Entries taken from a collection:
........
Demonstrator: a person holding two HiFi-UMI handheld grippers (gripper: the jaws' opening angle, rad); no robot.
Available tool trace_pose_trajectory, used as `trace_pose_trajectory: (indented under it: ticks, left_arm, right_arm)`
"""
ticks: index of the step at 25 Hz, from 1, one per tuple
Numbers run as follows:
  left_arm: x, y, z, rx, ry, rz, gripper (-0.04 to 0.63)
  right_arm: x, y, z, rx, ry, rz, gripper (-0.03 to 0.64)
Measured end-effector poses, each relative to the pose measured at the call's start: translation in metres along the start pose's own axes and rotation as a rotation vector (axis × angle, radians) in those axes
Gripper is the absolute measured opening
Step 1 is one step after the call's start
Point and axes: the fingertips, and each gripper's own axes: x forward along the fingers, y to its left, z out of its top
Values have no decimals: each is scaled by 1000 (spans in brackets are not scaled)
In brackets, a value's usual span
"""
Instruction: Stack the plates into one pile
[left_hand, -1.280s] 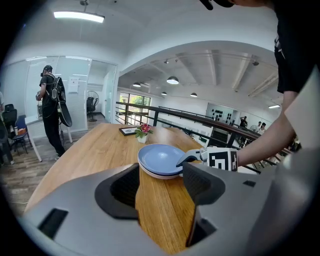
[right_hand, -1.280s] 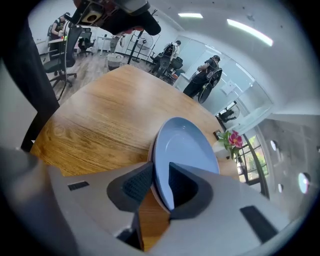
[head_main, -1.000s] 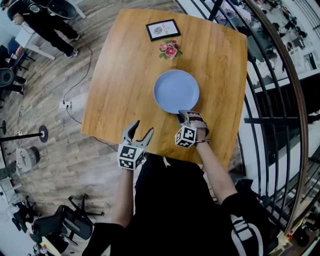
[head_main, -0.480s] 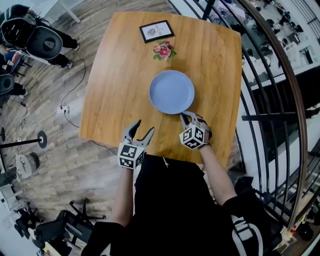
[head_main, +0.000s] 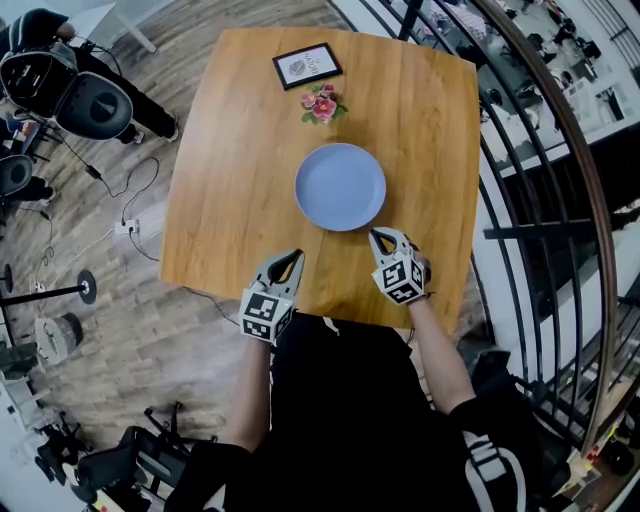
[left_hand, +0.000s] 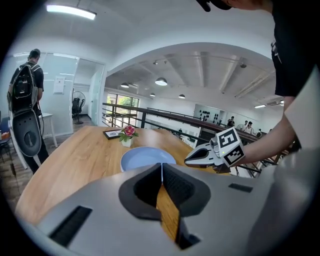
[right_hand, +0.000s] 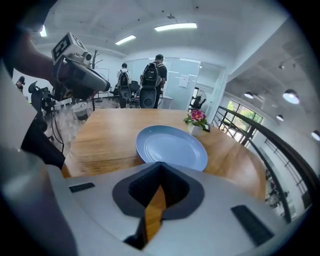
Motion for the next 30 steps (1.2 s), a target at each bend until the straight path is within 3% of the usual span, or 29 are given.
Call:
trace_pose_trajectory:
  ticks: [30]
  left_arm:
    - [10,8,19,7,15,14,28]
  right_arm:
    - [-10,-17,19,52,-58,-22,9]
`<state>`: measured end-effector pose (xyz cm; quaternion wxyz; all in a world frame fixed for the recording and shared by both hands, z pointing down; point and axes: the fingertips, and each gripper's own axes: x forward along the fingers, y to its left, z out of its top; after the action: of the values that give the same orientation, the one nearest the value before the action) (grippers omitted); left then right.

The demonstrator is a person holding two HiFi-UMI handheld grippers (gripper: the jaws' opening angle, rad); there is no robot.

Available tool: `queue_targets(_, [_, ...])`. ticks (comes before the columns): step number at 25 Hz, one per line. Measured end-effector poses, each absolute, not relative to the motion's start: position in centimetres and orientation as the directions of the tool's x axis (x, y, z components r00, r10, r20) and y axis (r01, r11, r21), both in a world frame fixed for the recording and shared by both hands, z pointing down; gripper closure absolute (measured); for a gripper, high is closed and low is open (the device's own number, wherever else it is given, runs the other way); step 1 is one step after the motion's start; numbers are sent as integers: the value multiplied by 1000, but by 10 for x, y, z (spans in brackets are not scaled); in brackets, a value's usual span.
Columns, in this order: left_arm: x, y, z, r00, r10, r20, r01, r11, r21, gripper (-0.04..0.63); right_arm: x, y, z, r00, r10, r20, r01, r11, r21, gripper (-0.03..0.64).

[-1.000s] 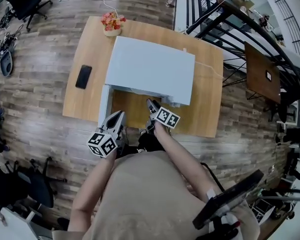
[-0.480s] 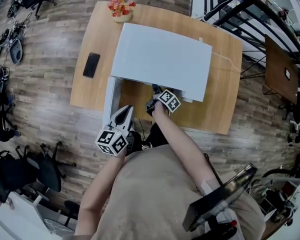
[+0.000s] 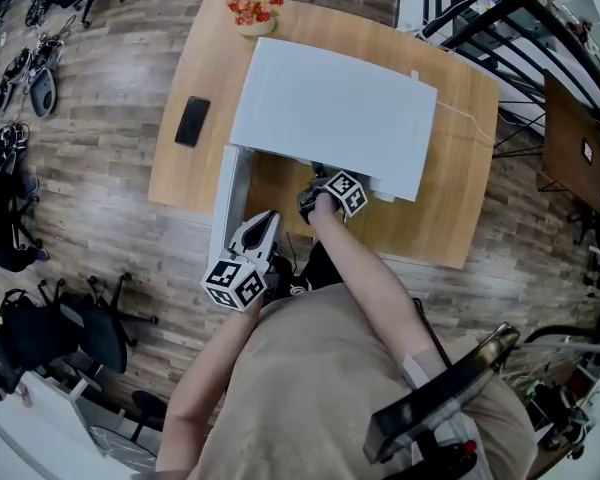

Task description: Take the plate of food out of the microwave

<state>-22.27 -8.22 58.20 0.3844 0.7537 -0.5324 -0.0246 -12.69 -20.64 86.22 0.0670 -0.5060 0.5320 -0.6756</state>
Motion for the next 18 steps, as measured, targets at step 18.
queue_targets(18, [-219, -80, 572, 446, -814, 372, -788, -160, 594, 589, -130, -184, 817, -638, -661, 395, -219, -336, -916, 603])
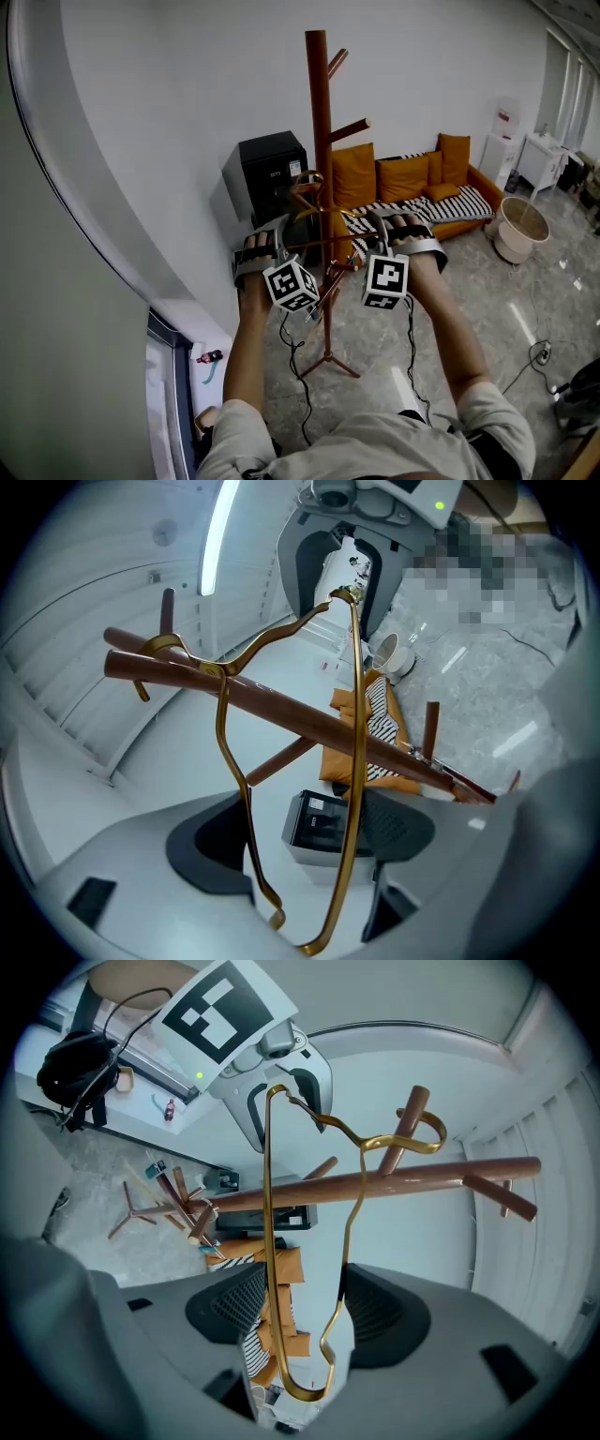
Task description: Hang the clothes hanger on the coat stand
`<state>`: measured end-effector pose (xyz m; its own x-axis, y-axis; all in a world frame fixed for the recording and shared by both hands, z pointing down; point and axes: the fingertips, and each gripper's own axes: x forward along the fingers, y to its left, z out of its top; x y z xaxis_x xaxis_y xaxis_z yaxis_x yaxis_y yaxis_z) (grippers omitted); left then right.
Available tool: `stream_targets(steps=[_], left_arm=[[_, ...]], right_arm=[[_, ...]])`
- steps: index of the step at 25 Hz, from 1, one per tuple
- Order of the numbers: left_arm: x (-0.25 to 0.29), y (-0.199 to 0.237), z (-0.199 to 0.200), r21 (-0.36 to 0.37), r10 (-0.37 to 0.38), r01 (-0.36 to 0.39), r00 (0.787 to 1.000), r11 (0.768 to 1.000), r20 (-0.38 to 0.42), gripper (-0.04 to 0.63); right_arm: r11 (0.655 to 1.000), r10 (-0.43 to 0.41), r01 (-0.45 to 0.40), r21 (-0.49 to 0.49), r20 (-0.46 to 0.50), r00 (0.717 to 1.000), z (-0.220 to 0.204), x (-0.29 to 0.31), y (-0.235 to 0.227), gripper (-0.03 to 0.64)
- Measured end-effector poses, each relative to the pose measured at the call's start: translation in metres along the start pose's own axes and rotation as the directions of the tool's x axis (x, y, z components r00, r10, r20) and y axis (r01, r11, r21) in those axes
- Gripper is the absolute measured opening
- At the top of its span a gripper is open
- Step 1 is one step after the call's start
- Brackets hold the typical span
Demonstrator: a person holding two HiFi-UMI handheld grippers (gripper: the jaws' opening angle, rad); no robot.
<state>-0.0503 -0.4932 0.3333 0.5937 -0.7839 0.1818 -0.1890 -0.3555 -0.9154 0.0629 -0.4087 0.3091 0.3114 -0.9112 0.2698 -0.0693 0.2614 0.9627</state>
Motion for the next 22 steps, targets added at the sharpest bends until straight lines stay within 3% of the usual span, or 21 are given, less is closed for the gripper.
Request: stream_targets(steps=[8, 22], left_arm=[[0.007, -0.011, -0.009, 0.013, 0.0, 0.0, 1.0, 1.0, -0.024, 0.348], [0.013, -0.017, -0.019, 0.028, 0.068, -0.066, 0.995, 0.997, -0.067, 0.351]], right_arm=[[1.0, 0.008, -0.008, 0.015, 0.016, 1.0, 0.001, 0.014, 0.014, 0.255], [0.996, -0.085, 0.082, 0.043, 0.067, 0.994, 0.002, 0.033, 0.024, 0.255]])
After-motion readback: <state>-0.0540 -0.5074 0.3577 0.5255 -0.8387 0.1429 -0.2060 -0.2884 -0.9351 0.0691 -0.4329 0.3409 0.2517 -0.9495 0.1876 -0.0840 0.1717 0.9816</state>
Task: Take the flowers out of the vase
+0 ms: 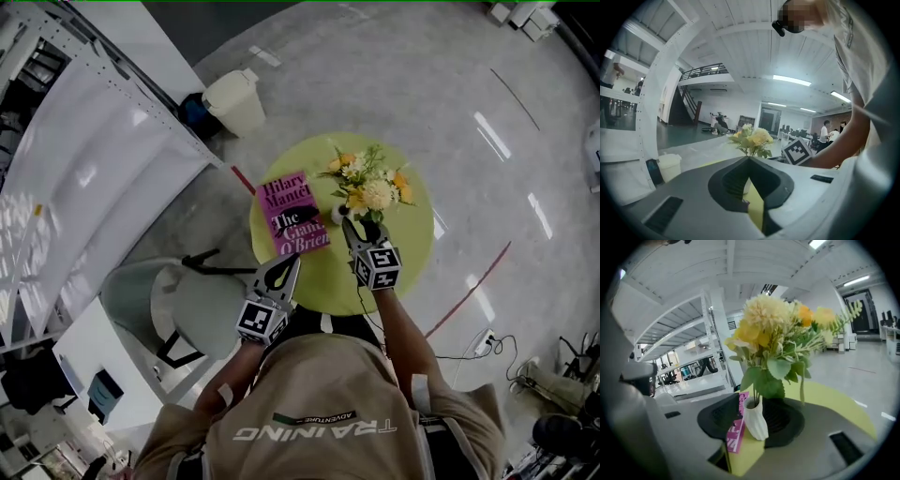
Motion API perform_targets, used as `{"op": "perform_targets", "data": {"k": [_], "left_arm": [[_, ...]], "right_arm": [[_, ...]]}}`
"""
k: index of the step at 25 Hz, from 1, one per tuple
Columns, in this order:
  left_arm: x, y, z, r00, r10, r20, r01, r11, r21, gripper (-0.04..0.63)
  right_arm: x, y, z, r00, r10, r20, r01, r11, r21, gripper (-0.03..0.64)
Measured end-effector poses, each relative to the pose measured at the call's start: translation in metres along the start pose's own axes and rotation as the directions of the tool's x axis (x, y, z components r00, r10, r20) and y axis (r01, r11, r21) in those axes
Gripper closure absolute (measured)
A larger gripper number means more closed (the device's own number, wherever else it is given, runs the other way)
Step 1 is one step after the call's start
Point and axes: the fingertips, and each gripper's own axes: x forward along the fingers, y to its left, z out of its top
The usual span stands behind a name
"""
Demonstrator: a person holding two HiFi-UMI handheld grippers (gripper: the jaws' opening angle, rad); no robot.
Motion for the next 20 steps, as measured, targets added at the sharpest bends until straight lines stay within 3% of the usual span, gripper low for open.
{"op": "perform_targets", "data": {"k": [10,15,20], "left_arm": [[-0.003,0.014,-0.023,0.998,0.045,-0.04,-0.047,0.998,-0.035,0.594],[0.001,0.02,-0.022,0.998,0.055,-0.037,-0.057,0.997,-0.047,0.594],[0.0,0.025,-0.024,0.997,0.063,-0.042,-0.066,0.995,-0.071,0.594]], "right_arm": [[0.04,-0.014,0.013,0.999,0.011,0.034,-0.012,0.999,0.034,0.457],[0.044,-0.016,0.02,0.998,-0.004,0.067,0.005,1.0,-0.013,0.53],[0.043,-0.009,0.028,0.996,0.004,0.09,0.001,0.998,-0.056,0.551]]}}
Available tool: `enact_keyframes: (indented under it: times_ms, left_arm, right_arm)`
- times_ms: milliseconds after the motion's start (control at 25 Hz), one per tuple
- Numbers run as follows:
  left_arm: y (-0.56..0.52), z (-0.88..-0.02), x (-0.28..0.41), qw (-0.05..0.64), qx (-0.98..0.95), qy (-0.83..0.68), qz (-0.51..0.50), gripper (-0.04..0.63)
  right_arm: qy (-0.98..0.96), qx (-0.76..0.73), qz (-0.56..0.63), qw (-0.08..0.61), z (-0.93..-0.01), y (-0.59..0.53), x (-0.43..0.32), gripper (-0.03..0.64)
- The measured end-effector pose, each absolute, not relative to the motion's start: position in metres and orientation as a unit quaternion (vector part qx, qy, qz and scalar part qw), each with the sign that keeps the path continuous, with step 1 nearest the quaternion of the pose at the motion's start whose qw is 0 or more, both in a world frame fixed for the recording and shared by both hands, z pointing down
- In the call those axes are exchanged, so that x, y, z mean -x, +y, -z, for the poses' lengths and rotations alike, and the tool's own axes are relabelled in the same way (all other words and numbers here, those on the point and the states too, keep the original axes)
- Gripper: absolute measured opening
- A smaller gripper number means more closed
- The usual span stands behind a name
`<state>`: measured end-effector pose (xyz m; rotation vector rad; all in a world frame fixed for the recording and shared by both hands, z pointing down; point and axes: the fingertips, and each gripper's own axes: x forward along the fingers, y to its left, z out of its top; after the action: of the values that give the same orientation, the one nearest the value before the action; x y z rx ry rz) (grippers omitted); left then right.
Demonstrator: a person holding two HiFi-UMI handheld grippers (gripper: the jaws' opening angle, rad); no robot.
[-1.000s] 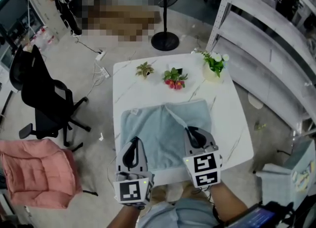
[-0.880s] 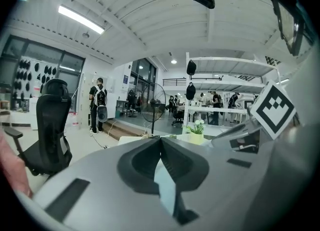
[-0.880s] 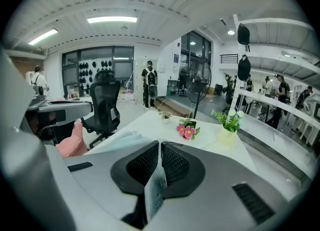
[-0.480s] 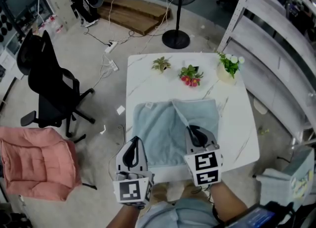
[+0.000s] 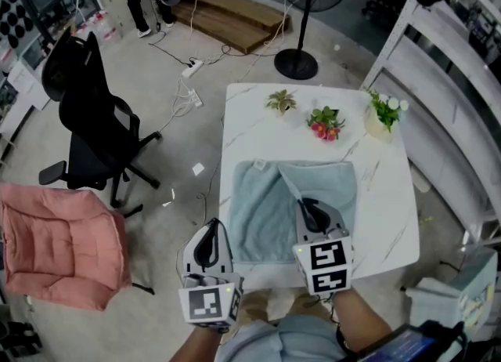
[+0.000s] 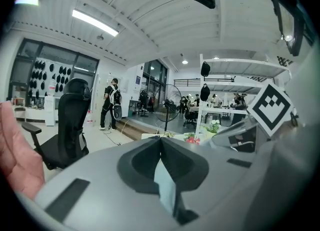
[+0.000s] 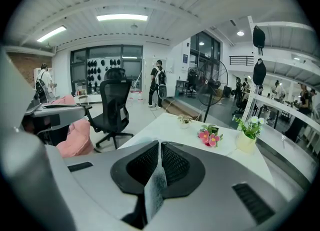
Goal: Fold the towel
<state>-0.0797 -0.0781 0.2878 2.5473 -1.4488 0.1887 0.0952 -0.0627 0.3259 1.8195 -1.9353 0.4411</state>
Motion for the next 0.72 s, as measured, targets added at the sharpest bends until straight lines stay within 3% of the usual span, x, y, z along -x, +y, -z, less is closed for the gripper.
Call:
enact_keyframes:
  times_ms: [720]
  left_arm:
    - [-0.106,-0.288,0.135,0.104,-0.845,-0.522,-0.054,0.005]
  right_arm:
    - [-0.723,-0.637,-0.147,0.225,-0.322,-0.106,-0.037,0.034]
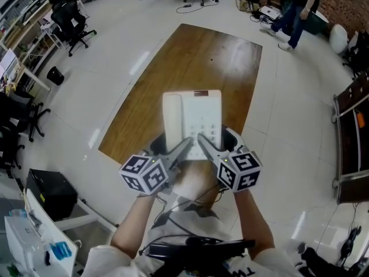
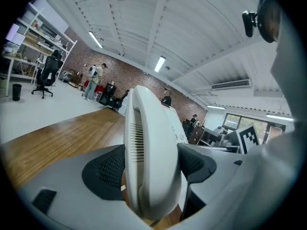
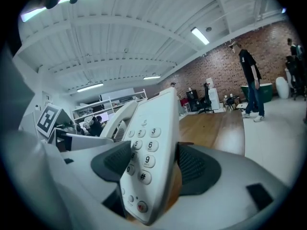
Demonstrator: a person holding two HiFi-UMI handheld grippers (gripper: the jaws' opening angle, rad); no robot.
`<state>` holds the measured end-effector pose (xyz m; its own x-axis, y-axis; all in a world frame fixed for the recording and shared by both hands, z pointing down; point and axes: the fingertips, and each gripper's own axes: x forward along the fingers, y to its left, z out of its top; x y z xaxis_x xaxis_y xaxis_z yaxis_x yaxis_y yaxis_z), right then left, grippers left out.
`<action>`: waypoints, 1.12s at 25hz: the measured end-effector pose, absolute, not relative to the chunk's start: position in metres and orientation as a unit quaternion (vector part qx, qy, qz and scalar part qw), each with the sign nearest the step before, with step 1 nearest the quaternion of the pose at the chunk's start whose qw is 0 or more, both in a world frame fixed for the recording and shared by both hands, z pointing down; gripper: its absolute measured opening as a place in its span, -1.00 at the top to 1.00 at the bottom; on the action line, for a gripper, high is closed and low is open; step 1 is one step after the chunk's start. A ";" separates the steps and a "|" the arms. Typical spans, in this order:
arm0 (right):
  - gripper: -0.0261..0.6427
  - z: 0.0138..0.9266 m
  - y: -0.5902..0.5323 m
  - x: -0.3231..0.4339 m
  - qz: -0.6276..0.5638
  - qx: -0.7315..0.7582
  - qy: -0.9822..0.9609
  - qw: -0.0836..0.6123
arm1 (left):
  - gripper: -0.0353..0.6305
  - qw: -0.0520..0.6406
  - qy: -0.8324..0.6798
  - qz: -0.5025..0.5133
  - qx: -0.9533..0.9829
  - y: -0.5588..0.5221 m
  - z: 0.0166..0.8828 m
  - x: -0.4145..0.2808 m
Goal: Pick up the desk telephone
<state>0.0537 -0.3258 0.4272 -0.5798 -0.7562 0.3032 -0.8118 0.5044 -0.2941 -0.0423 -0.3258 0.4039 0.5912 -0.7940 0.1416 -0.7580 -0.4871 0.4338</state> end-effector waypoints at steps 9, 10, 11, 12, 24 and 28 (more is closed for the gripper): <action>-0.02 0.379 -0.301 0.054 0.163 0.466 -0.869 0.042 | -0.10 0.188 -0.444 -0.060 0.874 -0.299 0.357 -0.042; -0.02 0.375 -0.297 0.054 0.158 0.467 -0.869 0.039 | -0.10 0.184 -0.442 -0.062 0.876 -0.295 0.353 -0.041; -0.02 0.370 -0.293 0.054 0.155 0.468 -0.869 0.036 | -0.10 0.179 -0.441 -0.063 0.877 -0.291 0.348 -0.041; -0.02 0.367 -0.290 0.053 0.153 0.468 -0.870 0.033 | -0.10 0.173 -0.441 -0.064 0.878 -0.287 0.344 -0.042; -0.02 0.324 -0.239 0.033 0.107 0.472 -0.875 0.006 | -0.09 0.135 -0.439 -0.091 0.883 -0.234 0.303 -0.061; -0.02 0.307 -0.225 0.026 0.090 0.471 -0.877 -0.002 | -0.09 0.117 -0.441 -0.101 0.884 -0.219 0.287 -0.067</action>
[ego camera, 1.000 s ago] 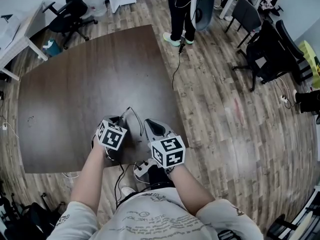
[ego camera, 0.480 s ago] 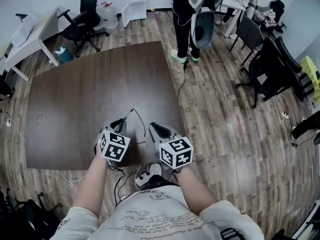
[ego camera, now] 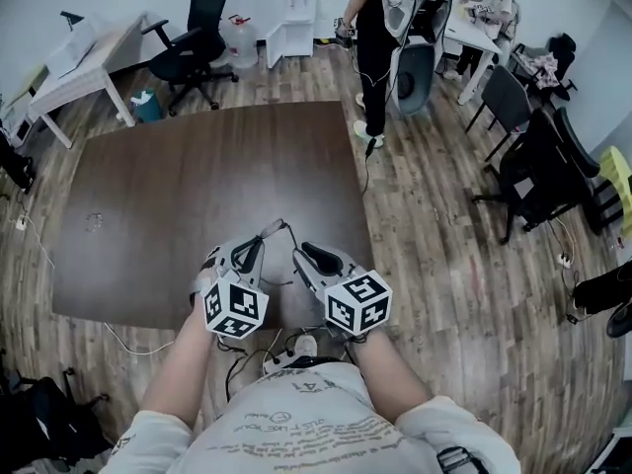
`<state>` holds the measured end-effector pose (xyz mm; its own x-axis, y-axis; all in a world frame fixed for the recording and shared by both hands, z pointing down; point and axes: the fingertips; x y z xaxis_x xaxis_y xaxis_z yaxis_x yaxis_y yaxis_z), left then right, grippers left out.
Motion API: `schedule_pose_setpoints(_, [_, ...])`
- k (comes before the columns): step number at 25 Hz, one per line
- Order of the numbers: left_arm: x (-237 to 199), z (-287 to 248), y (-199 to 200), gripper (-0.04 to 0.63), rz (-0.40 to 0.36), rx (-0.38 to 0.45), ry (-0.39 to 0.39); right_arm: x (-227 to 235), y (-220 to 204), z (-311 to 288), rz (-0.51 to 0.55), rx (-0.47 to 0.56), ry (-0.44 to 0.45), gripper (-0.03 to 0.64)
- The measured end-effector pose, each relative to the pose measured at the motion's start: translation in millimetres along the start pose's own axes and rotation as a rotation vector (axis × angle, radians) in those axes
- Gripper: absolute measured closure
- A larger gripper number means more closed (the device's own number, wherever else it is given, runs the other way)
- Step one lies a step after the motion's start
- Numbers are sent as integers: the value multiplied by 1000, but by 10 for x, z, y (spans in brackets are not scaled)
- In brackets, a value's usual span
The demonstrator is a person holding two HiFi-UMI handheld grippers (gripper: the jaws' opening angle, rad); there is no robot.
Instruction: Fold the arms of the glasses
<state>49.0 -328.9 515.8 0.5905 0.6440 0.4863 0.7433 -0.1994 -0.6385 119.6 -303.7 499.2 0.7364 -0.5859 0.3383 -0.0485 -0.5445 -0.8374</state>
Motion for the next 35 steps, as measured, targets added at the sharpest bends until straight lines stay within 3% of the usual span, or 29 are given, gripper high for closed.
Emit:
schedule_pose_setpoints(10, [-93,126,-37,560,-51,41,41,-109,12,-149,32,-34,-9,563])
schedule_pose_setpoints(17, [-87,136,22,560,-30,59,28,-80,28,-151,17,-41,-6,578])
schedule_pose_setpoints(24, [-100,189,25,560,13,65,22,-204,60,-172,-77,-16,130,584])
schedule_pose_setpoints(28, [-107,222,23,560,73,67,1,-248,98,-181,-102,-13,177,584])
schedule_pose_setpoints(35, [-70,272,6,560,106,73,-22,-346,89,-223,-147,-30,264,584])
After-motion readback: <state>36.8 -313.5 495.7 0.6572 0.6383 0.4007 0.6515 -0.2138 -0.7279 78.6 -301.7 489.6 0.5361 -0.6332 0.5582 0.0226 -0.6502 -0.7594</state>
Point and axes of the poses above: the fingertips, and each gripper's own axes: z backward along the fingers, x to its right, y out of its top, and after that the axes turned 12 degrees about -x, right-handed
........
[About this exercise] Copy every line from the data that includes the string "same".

[Solution below]
`<state>`: measured end-effector pose (xyz cm; quaternion wxyz; all in a world frame fixed for the recording and shared by both hands, z pointing down; point and axes: the fingertips, and each gripper's own axes: x forward along the fingers, y to its left, z out of its top; after the action: of the values that give the same orientation, the one nearest the value before the action) (grippers omitted); left then right.
- In the call those axes are exchanged, so that x, y, z mean -x, +y, -z, for the poses' lengths and rotations alike, and the tool's own axes are relabelled in the same way (all other words and numbers here, those on the point and the states too, keep the original axes)
`<state>`: measured end-effector pose (xyz m; rotation vector rad; all in a world frame fixed for the recording and shared by both hands, z pointing down; point and axes: the fingertips, and each gripper's own axes: x forward along the fingers, y to its left, z out of its top; after the action: of the values that give the same orientation, the one nearest the value before the action; x y z rx ry rz) (grippers omitted); left then right.

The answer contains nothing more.